- Poster
- Directed by: K. S. Ravindran
- Story by: P. M. Vedimuthu
- Produced by: P. M. Vedimuthu
- Starring: Ajith Kumar Vignesh Sumi
- Cinematography: Magi Natesh
- Edited by: V. M. Uthayasankar
- Music by: Ashoka
- Production company: Muthalaya Films
- Release date: 21 March 2003;
- Country: India
- Language: Tamil

= Ennai Thalatta Varuvala =

Ennai Thalatta Varuvala is 2003 Indian Tamil-language thriller film directed by K. S. Ravindran and produced by P. M. Vedimuthu, who also wrote the story. The film stars Vignesh and Reshma (credited as Sumi) with Ajith Kumar in an extended cameo appearance. The production began in the mid-1990s, but the film was released only on 21 March 2003.

== Plot ==
The film centers around Vennila's connections with the three men in her life.
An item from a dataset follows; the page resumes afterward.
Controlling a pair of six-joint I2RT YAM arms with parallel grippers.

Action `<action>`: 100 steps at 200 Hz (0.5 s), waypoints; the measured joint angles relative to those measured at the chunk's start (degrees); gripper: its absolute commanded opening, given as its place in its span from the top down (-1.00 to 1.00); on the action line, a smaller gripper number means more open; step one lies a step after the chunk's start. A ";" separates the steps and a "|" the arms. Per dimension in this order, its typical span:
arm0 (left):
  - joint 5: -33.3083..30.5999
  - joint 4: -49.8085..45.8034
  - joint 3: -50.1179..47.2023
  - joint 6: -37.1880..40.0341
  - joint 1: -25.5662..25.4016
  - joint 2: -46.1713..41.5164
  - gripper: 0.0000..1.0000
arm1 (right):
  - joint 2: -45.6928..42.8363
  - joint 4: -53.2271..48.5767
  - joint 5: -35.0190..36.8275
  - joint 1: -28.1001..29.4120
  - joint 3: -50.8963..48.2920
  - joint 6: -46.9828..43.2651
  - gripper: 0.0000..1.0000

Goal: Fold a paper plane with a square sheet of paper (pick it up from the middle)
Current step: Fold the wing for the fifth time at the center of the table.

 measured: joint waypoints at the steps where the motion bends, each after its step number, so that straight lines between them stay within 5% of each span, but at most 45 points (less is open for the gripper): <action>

Sathish wins a college competition and becomes the object of Vennila's ire. In a fit of pique, Vennila feigns love to him, gets him to marry her, and then ditches him on the wedding night. The whole affair leaves Sathish in a state of shock, and he is later hospitalized and gets into a deep coma. Santhosh is a new entrant to the college. He chooses Vennila for his games of one-upmanship, leaving her puzzled as to his motive. Amar is Vennila's fiancé from abroad. She later realizes that he is a psychopath. Vennila later finds that she is pregnant, and is shocked since she has not had a physical relationship with any of the men. Soon, she realizes that it was the past catching up with her, and it was a planned vendetta by Sathish's dear ones.

== Production ==
The film was earlier titled as Vennila, after the name of the character portrayed by Sumi, but later renamed after a song from Kadhalukku Mariyadhai (1997). The film began production works in 1995 and the project faced delays due to financial problems with the film finally releasing in March 2003.

==Soundtrack==
Soundtrack was composed by Ashoka.
- Ennamma - Mano, S. Janaki
- Ennathula - Vedimuthu
- Marikozhundhu - Mano
- Naan Paartha Nilavu - Mano
- Nesa Roja - S. P. Balasubrahmanyam, Sadhana Sargam

== Reception ==
Malini Mannath wrote for Chennai Online, "The film [...] has been years in the making and the script has undergone changes along the way. Not surprisingly it has a faded look". Malathi Rangarajan of The Hindu wrote, "The storyline is an attempt at being different. And that is about the only positive of [Ennai Thalatta Varuvala]", adding that "But nothing makes an impact because the flawed screenplay and direction makes watching [Ennai Thalatta Varuvala] a tiring exercise".